Below are some records; copy them word for word and drop the pictures.
┌─ RECORDS TO USE
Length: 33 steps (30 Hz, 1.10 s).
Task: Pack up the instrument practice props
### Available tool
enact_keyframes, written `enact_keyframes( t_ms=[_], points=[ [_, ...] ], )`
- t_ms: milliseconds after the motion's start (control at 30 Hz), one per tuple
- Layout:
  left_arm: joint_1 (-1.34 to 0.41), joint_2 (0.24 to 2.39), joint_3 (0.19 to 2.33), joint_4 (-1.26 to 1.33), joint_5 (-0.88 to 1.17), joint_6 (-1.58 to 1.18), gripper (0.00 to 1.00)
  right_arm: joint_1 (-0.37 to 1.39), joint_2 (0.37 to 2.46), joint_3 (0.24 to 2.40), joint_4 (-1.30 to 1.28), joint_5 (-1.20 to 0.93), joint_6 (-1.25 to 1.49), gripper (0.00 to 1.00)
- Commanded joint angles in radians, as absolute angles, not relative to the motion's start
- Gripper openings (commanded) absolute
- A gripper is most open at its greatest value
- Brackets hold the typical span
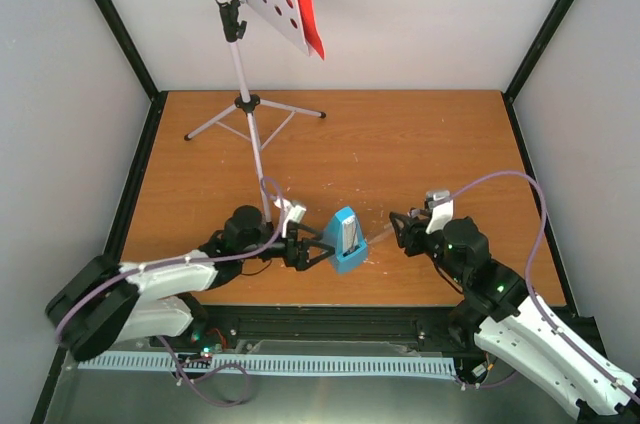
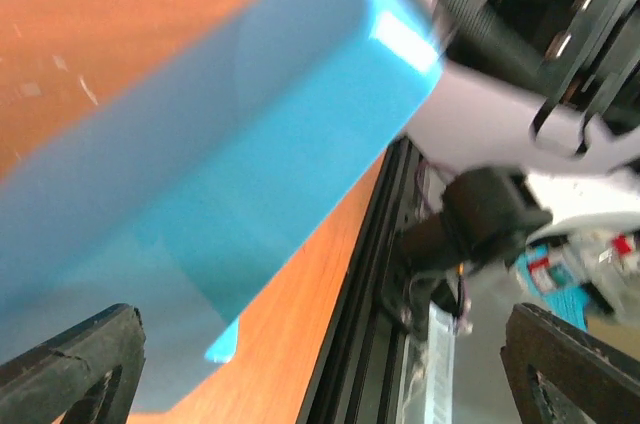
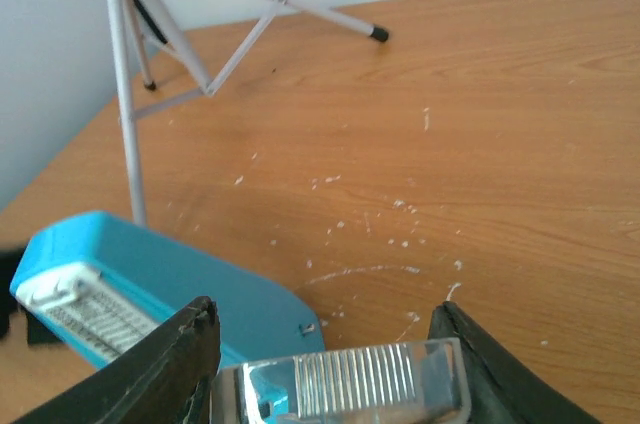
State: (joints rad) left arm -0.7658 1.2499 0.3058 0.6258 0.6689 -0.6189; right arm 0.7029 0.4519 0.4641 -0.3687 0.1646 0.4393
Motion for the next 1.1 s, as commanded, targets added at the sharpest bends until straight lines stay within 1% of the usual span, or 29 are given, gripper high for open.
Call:
enact_keyframes(
  t_ms=[0,133,300,400,567,767,833,967,1067],
  points=[
    [-0.705,1.081,0.369,0.48,0.549,-0.721,0.99,0.733,0.436,0.411,-0.308,0.066,0.388,0.44],
    [-0.668,1.011,0.465,0.391,0.539,-0.762,0.99,0.782,0.431,0.383,-0.25,0.058,0.363,0.44],
    [-0.666,1.039,0.569,0.305,0.531,-0.788,1.0,0.853,0.461,0.391,-0.211,0.096,0.315,0.44],
    [-0.663,1.072,0.613,0.296,0.539,-0.804,0.99,0.941,0.513,0.401,-0.186,0.174,0.292,0.44],
    [-0.663,1.113,0.653,0.291,0.563,-0.823,0.99,1.135,0.601,0.424,-0.159,0.418,0.254,0.43],
    [-0.663,1.128,0.66,0.276,0.576,-0.798,0.99,1.16,0.633,0.419,-0.149,0.443,0.27,0.43],
    [-0.663,1.131,0.66,0.268,0.577,-0.772,0.99,1.16,0.639,0.428,-0.181,0.47,0.287,0.43],
    [-0.663,1.116,0.665,0.194,0.563,-0.679,0.98,1.152,0.634,0.496,-0.373,0.597,0.366,0.45],
    [-0.664,1.054,0.647,0.217,0.613,-0.607,0.96,1.107,0.653,0.573,-0.513,0.548,0.432,0.46]
  ],
)
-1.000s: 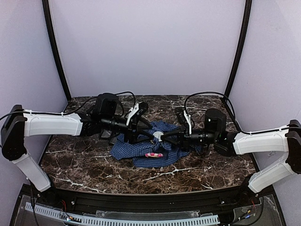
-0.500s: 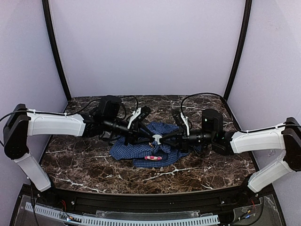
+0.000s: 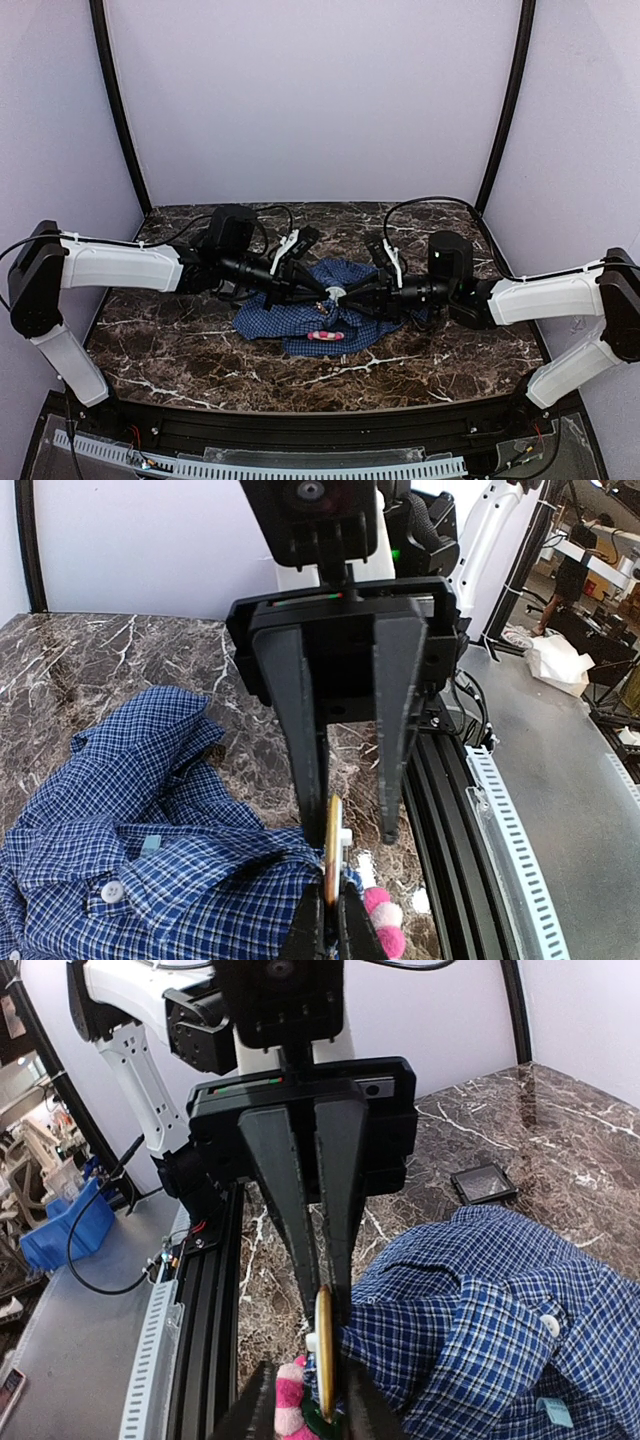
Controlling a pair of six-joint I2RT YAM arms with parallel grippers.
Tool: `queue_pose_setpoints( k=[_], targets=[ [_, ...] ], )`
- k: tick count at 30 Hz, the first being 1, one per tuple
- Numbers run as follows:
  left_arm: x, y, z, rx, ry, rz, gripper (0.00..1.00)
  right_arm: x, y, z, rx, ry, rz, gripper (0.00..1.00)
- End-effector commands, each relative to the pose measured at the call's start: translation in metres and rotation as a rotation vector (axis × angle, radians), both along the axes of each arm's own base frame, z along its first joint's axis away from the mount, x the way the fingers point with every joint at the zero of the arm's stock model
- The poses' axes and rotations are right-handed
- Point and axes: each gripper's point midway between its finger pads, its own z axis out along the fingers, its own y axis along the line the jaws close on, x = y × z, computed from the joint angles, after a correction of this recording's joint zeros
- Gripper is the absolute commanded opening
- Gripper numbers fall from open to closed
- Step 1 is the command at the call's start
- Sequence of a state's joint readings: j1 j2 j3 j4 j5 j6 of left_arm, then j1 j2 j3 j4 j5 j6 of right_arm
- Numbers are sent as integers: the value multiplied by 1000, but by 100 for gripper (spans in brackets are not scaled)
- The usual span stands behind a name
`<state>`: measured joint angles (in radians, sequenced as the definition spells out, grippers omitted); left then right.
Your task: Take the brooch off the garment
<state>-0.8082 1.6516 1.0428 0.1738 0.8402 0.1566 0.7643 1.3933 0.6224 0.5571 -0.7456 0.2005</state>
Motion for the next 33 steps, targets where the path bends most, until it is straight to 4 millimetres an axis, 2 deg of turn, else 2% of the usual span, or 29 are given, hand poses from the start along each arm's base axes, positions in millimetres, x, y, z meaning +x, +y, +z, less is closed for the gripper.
queue_pose_setpoints(
  k=[1, 3, 8, 21, 30, 33],
  targets=[
    [-1, -3, 8, -56, -5, 4, 1, -4, 2, 5, 39, -14, 34, 32],
    [0, -3, 8, -62, -4, 10, 1, -6, 1, 2, 42, -7, 38, 37],
    [-1, -3, 11, -73, -1, 8, 1, -4, 3, 1, 56, 4, 31, 38],
    [-3, -2, 10, -70, 9, 8, 1, 3, 8, 2, 88, 23, 18, 28],
    [-4, 0, 9, -65, 7, 7, 1, 10, 10, 3, 93, 40, -20, 6],
    [-5, 0, 9, -67, 4, 6, 1, 15, 10, 1, 85, 48, -45, 3]
  ],
)
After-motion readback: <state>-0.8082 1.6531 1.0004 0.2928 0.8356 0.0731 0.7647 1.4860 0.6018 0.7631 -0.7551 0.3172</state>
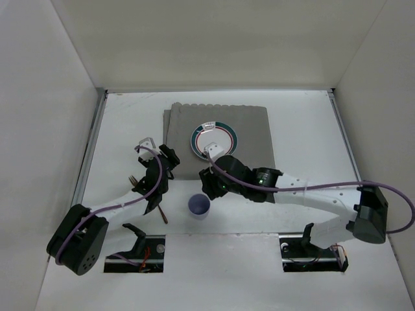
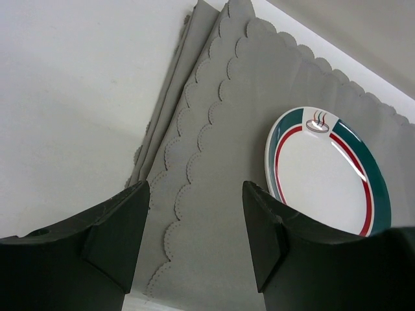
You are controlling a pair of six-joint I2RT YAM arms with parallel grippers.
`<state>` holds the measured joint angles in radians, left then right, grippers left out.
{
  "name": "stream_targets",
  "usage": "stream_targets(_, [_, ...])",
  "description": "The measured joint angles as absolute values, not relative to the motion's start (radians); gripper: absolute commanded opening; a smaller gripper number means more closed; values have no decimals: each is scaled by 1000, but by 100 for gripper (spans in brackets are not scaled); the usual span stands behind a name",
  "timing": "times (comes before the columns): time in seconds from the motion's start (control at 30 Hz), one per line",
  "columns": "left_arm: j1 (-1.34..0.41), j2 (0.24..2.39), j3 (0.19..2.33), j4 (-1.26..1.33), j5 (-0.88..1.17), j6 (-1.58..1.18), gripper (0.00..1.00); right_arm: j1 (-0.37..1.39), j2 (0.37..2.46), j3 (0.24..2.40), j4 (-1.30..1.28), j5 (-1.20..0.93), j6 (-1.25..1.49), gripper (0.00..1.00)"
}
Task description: Set the dinner table for one person
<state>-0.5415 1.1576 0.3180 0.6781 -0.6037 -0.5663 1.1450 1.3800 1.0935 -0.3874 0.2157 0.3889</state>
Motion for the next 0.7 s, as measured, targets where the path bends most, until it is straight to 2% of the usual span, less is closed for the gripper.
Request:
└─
### RESPONSE AREA
Length: 33 steps (30 Hz, 1.10 s).
Task: Pack up the instrument practice props
### Available tool
enact_keyframes, written `enact_keyframes( t_ms=[_], points=[ [_, ...] ], )`
- t_ms: milliseconds after the motion's start (control at 30 Hz), one per tuple
- Layout:
  left_arm: joint_1 (-1.34 to 0.41), joint_2 (0.24 to 2.39), joint_3 (0.19 to 2.33), joint_4 (-1.26 to 1.33), joint_5 (-0.88 to 1.17), joint_6 (-1.58 to 1.18), gripper (0.00 to 1.00)
  right_arm: joint_1 (-0.37 to 1.39), joint_2 (0.37 to 2.46), joint_3 (0.24 to 2.40), joint_4 (-1.30 to 1.28), joint_5 (-1.20 to 0.93), joint_6 (-1.25 to 1.49), gripper (0.00 to 1.00)
- Commanded joint angles in radians, as absolute angles, not relative to the motion's start
- Gripper openings (commanded) absolute
- A gripper is most open at its greatest value
- Brackets hold the typical span
State: (joints rad) left arm -0.7658 1.2499 0.3058 0.6258 0.6689 -0.6189; right arm 0.7029 0.4519 0.4641 -0.3687 0.1646 0.4393
Motion for the next 1.1 s, as commanded, targets added at the sharpest bends until straight lines stay within 1% of the usual span, or 29 are given, gripper high for open.
Call:
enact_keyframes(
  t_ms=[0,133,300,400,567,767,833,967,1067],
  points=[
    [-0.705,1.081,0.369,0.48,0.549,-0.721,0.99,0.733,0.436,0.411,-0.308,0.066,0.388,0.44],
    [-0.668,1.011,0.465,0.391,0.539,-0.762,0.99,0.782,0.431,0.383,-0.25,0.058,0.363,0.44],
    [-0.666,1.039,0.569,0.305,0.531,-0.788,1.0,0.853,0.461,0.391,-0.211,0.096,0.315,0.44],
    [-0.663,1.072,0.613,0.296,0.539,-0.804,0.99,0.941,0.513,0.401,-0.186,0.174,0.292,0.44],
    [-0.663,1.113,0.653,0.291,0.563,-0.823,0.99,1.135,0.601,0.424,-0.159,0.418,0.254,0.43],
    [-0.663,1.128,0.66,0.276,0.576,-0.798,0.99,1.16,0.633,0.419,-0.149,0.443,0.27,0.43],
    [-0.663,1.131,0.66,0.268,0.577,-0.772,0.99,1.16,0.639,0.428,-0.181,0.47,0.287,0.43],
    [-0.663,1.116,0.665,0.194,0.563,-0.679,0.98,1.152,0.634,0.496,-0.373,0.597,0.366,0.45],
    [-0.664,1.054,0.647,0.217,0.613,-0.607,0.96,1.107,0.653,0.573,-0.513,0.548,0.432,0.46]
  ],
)
-1.000s: 
-0.500s: 
+0.000s: 
Controlling a pair of six-joint I2RT YAM arms with parallel grippers.
Tool: `queue_pose_setpoints( k=[_], targets=[ [_, ...] ], )`
- k: tick count at 30 Hz, the first being 1, one per tuple
- Numbers run as follows:
  left_arm: x, y, z, rx, ry, rz, gripper (0.00..1.00)
  right_arm: x, y, z, rx, ry, rz, gripper (0.00..1.00)
- End-effector commands, each relative to the pose measured at the call's start: translation in metres and rotation as a rotation vector (axis × angle, radians), both along the axes of each arm's own base frame, z along its first joint's axis away from the mount, x the way the fingers point with every joint at the zero of the arm's stock model
- The poses' axes and rotations are right-handed
- Point and axes: each gripper's point midway between its finger pads, its own z axis out along the fingers, its own y axis along the line the jaws close on, x = y × z, computed from the joint angles, after a correction of this recording's joint zeros
- Gripper is the absolute commanded opening
- Gripper numbers fall from open to closed
- Step 1 is the command at the call's start
- Sequence of a state's joint readings: j1 j2 j3 j4 j5 j6 of left_arm, then j1 j2 j3 j4 j5 j6 of right_arm
- Numbers are sent as integers: the value multiplied by 1000, but by 100 for gripper (spans in brackets are not scaled)
- The usual span stands behind a name
`<state>`: measured joint angles (in radians, sequenced as the definition spells out, grippers omitted); left then right.
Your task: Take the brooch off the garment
<state>-0.8082 1.6516 1.0428 0.1738 0.8402 0.1566 0.7643 1.3933 0.6224 0.5571 -0.7456 0.2005</state>
Motion for the next 33 steps, targets where the path bends most, until it is straight to 4 millimetres an axis, 2 deg of turn, else 2% of the usual span, or 29 are given, hand poses from the start along each arm's base axes, positions in millimetres, x, y, z meaning +x, +y, +z, less is closed for the gripper.
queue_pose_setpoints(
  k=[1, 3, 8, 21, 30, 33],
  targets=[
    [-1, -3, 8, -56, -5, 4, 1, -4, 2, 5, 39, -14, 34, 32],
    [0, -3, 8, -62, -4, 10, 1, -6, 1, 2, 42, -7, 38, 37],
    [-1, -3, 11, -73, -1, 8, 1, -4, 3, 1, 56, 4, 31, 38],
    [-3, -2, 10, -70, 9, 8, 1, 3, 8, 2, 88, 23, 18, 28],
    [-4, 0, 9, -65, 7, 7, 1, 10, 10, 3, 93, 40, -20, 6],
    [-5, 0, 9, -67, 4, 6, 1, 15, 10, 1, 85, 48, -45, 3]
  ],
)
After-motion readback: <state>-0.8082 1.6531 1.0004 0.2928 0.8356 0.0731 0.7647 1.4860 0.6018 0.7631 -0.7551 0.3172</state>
You are controlling a pair of six-joint I2RT YAM arms with parallel grippers.
`<state>` holds the measured joint angles in radians, left then right, grippers left out.
{
  "name": "stream_targets",
  "usage": "stream_targets(_, [_, ...])",
  "description": "The measured joint angles as absolute values, not relative to the motion's start (radians); gripper: absolute commanded opening; a smaller gripper number means more closed; values have no decimals: each is scaled by 1000, but by 100 for gripper (spans in brackets are not scaled); the usual span stands behind a name",
  "timing": "times (comes before the columns): time in seconds from the motion's start (control at 30 Hz), one per line",
  "columns": "left_arm: j1 (-1.34..0.41), j2 (0.24..2.39), j3 (0.19..2.33), j4 (-1.26..1.33), j5 (-0.88..1.17), j6 (-1.58..1.18), gripper (0.00..1.00); right_arm: j1 (-0.37..1.39), j2 (0.37..2.46), j3 (0.24..2.40), j4 (-1.30..1.28), j5 (-1.20..0.93), j6 (-1.25..1.49), gripper (0.00..1.00)"
}
Task description: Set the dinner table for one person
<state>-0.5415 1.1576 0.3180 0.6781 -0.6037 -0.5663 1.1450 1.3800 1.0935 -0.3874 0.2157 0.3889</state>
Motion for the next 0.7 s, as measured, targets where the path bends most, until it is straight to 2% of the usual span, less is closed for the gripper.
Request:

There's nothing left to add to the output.